Let’s look at similar situations that are a lot more subtle. Do you remember when you believed that if you placed a baby tooth under the pillow a fairy would come and collect it and leave a shiny coin in its place? Eventually you found out it was your parents who took the tooth and left the coin and your whole model of reality had to change to accommodate the fact that the tooth fairy never existed. How is that for a disappearing color purple? You erased an important element of your understanding in all directions of time. What if that was something you take for granted right now, something your life depends on, like say the linearity of time? You can’t meddle with time’s arrow while still in possession of an unbroken mind!

Let’s take another example. Imagine you’ve lived your whole life as an average person and suddenly you learn that you’re descended from princes.

This story never works as a simple switch, it brings with it an entire host of past events of which you were not aware, and which support the logical tree of your unlikely circumstance.
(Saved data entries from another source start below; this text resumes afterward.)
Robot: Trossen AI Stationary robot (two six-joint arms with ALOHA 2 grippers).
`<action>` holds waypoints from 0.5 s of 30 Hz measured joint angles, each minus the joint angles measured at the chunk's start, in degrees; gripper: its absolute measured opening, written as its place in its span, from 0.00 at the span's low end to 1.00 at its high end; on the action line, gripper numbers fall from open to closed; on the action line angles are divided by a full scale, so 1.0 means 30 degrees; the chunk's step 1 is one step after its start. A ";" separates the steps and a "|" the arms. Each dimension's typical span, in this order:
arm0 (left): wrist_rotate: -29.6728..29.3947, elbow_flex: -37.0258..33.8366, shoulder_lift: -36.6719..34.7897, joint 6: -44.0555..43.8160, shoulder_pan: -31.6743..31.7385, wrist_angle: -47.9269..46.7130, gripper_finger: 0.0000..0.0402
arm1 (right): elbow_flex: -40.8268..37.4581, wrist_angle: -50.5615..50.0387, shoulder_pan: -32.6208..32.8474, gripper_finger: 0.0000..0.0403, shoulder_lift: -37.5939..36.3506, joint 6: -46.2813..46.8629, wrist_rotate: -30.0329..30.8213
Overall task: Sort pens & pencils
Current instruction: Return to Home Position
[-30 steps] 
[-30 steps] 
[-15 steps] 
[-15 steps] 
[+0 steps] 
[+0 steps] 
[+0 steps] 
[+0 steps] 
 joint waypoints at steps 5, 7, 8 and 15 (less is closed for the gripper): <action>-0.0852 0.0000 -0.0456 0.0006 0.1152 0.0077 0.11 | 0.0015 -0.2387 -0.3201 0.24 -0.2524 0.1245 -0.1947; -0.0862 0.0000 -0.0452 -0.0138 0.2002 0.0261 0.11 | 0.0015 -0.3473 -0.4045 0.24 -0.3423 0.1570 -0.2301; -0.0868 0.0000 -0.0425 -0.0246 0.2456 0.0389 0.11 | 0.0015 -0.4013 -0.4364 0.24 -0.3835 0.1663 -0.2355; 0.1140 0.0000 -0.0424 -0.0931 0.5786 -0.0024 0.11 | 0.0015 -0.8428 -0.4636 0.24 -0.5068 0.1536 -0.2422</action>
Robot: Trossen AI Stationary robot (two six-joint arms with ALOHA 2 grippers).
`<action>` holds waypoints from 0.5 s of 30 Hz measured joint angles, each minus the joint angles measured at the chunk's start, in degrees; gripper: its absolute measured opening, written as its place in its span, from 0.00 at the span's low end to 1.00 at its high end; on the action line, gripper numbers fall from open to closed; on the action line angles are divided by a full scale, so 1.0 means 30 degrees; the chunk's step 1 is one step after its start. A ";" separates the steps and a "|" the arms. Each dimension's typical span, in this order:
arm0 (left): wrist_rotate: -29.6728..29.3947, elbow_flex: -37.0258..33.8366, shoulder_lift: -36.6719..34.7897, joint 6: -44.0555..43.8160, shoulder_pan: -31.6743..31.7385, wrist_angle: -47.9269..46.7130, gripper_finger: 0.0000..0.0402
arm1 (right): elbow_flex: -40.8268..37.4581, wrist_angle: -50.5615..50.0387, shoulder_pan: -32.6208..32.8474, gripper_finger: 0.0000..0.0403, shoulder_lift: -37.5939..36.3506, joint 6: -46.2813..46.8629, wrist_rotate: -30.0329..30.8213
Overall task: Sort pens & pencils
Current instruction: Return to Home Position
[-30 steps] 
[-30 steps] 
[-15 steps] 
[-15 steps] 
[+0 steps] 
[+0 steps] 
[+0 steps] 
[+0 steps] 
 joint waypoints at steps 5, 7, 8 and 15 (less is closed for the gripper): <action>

Suddenly you no longer own your present, or your future, and you can’t hold on to your past either, because whatever you thought about yourself your whole life was a lie.

You inquire and learn, to your bewilderment, that everybody else knew about your circumstances except for you, that your parents had to be financially persuaded to take you in and that your plans for the future were never going to happen.

Not only your mind, but your entire life got shattered, especially your past. That’s what it feels like when the painted pane inside your window of understanding breaks, and that’s what it takes for you to see the reality beyond.

What if, in that last example, you wanted to hold on to your old life and ignore your new fortune?

That’s just the problem with it: you can’t unknow things! Once you know them, you can’t go back to the state before that knowledge. If you ignored the fact that you were not who you thought you were, would that make you any less adopted? Would that make your former plans any less absurd?

Would that make the people who lied to you all your life any less duplicitous?

Remember what I said that the past is not at all a static state you can depend on? This example serves to illustrate that.

You can’t return knowledge after the fact for being undesirable any more than Eve can go back to Paradise.

It is an irreversible change of state.

[We recently got word from the laboratory that they had made the wrong assessment in dating this document, which is in fact a hundred years younger than we all thought.

Although most of our findings will not be affected by this unexpected bit of information, it forced us to reassess all of our references and contextual implications, a process which felt like starting the whole project from scratch.

The change of perspective about the historical period re-framed our whole understanding of the manuscript.

The meaning of some paragraphs is now completely different from what we initially thought and the painstaking process of reanalyzing each and every one of our conclusions has left us fraught with uncertainty and bias.]